Last year, toxicity forced Vertex to shelve an experimental drug for a rare, inherited lung disease called alpha-1 antitrypsin deficiency. But a second-generation drug called VX-684 for the same disease is currently undergoing study in a clinical trial that will read out results in the first half of this year.
Vertex is developing a CRISPR-based, potentially curative treatment called CTX001 for patients with sickle cell disease and beta-thalassemia in partnership with CRISPR Therapeutics. Early, positive results from twin clinical trials were presented in December. On Monday, Kewalramani said “over 20 patients” have now been dosed in those studies and enrollment is expected to be completed in 2021.
Delays in a competing gene therapy program from Bluebird Bio could make it possible for Vertex and CRISPR to catch up or even move ahead with CTX001.
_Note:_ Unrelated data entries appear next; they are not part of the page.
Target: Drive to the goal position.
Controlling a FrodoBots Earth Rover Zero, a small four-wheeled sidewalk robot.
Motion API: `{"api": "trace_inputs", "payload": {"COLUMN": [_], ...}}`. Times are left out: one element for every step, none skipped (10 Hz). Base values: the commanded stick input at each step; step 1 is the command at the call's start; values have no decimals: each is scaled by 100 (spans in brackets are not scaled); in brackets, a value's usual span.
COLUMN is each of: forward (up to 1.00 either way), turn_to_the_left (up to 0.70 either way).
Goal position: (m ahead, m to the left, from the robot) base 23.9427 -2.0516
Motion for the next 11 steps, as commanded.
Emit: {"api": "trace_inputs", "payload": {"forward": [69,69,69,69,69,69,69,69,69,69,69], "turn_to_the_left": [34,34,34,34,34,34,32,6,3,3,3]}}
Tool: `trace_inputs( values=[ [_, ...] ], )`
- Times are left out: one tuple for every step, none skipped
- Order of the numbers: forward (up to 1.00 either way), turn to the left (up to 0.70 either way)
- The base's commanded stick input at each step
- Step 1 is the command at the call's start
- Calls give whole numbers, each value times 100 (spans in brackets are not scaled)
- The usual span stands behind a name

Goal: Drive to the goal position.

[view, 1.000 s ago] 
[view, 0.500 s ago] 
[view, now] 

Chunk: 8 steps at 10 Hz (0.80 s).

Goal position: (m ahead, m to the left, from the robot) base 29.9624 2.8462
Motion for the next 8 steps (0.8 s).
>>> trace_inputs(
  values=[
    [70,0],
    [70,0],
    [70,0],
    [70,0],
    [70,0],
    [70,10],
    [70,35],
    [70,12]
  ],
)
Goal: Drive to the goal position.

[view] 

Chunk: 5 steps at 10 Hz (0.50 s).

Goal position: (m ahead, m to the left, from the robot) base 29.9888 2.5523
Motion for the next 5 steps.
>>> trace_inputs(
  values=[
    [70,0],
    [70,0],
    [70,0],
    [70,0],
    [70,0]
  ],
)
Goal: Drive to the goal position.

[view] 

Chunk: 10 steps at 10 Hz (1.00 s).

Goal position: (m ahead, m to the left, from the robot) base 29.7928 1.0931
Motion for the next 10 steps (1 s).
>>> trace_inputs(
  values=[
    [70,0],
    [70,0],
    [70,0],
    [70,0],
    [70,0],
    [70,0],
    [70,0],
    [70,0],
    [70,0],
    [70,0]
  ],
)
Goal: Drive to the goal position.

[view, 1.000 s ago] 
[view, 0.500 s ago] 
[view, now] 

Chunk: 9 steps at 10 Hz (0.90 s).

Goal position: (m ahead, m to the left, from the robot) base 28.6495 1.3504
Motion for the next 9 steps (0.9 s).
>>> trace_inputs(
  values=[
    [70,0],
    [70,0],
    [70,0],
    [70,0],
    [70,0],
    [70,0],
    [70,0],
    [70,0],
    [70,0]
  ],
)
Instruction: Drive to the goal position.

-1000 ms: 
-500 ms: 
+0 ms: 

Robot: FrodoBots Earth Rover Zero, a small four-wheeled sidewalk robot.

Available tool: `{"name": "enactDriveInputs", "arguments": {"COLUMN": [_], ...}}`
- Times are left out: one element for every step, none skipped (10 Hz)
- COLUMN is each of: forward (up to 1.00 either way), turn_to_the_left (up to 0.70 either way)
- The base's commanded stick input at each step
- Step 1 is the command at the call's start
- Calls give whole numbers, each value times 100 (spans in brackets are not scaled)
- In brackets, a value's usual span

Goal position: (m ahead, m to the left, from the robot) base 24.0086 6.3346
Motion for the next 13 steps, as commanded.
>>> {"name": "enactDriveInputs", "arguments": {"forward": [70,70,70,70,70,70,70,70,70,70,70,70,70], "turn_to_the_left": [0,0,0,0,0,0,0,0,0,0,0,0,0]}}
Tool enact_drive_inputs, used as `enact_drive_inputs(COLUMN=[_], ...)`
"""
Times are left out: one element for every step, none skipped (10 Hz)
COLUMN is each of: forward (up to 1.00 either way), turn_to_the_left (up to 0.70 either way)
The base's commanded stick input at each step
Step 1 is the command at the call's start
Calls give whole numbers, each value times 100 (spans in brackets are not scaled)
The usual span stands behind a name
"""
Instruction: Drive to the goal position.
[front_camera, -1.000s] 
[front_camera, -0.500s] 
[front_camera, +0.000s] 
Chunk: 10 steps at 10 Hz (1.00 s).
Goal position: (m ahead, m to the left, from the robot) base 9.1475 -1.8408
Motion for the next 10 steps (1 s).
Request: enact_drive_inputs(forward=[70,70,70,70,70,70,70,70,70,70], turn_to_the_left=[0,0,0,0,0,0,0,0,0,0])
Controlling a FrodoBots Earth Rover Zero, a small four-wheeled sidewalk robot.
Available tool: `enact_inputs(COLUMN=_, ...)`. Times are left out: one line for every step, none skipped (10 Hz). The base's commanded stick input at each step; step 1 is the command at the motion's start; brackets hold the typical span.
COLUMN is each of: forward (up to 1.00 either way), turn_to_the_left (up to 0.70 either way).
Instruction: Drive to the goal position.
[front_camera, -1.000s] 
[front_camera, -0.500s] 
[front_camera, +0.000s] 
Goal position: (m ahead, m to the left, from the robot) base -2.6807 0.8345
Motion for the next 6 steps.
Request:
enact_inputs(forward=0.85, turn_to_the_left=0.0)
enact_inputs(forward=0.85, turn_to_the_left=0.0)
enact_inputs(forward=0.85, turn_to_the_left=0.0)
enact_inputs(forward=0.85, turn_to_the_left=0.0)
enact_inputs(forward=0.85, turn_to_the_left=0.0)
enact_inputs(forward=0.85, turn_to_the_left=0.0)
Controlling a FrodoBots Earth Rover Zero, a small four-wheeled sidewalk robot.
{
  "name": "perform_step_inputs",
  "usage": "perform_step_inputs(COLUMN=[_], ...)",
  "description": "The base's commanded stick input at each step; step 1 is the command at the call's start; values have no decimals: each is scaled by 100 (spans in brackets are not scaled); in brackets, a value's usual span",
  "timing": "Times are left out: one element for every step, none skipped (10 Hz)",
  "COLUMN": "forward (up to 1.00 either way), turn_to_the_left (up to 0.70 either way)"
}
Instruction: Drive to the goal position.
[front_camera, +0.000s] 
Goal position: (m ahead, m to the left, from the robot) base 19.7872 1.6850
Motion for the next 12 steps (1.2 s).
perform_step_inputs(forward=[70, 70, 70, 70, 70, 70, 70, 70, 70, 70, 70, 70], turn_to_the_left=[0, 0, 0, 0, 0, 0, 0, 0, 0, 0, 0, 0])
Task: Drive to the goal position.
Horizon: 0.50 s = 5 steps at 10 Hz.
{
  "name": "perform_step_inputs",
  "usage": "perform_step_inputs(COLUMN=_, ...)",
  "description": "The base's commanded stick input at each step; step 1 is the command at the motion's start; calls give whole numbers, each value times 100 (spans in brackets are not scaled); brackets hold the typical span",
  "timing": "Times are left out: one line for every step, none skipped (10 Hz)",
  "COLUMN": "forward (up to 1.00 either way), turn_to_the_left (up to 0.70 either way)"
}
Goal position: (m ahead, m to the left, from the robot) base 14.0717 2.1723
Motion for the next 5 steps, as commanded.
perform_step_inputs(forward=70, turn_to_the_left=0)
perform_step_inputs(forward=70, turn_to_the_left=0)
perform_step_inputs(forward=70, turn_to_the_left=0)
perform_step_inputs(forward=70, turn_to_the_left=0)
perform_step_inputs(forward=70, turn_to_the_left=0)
Vertex has also filed the paperwork with the Food and Drug Administration necessary to begin the first human clinical trial of a cell therapy designed to produce insulin-making pancreatic islet cells for patients with Type 1 diabetes. The FDA has not yet cleared the company to start that clinical trial, although that permission is expected this year, Kewalramani said.
Vertex’s research in diabetes comes from its $1 billion acquisition of Semma Therapeutics in 2019. A separate project to develop a combination cell therapy/device for Type 1 diabetes remains in the preclinical stage.